Nunca se acaba el campo, es infinito, ¡no hay manera de
salir de él a parte alguna! Lo ha recorrido Jamelgo con el arado, a lo
largo y a lo ancho, y no se le ve el fin. Desnudo, floreciente o inmóvil
bajo el blanco sudario, se extiende dominante en profundidad y anchura, y no
reta a la lucha contra él, sino que somete imperioso a su yugo. Es
enigmático e imposible de domeñar ni de rendir: tan pronto parece
que va a morir como renace con nuevos bríos. No se sabe qué es
aquí la muerte y qué la vida. Pero tanto de la muerte como de la
vida, Jamelgo es el primer y constante testigo. Para todos el campo es libre
anchura, poesía, espacio sin barreras. Para Jamelgo, sólo
esclavitud. El campo le oprime, succionándole las últimas fuerzas
y, a pesar de ello, nunca se reconoce saciado. Camina Jamelgo de sol a sol; ante
él, va oscilante la mancha negra, arrastrándole,
arrastrándole siempre. Ahora también oscila ante la bestia, y
Jamelgo, en su sopor, oye el grito: ¡Arre, querido! ¡Arre, forzado!
¡Arre!
Nunca se apagará el ígneo disco que, desde el
orto hasta el ocaso, vierte a torrentes sobre Jamelgo sus cálidos rayos;
nunca cesarán las lluvias, las tormentas, las ventiscas, las heladas...

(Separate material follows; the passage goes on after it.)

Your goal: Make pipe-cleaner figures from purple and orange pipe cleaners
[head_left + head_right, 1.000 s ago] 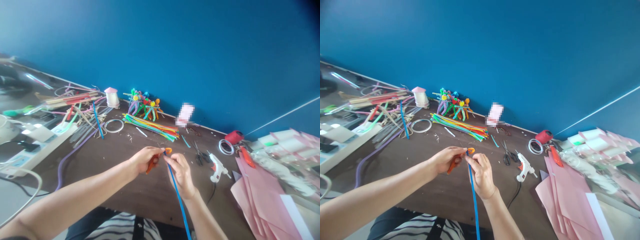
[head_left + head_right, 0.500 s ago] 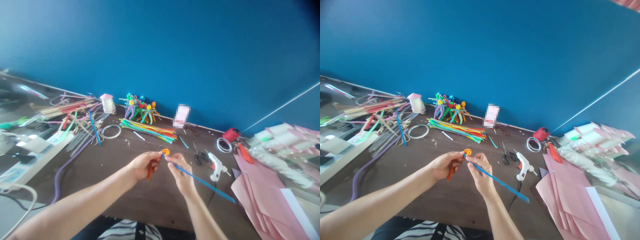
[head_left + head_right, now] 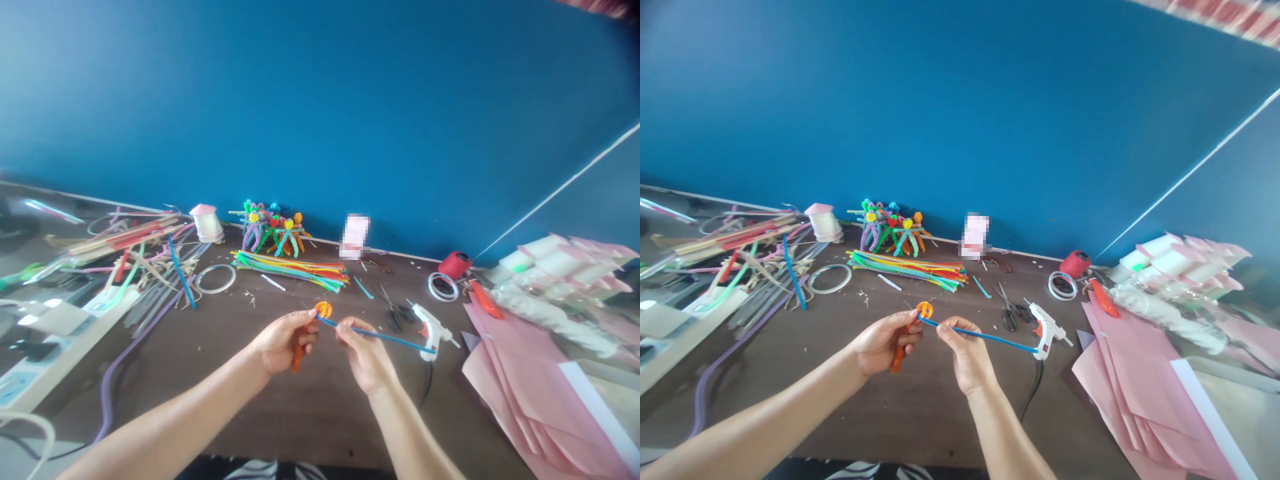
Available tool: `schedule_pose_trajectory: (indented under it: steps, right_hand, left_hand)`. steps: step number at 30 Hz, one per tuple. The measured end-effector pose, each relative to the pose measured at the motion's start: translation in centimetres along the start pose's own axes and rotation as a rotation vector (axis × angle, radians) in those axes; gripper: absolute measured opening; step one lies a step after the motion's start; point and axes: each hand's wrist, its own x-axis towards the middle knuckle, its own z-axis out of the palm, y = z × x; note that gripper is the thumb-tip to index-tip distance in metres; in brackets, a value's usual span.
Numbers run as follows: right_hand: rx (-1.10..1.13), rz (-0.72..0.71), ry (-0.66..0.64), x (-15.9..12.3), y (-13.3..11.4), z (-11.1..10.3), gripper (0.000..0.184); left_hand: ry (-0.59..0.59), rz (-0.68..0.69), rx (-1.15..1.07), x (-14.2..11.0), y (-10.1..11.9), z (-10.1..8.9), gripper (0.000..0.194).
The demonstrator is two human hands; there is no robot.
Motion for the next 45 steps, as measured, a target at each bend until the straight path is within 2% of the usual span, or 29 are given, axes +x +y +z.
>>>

Para todos, la naturaleza es una madre; para él, solamente un azote y un
suplicio. Todas las manifestaciones de su vida sólo le dan tortura; sus
florescencias, pesares. No hay para él fragancia, ni armonía de
sonidos, ni bella combinación de colores; no conoce más
sensaciones que el dolor, el cansancio y la desdicha. Aunque el sol inunde la
naturaleza de luz y de calor, aunque sus rayos inviten a la vida y al regocijo,
el pobre Jamelgo sabe de él únicamente que es una calamidad
más de las innumerables que forman el tejido de suexistencia.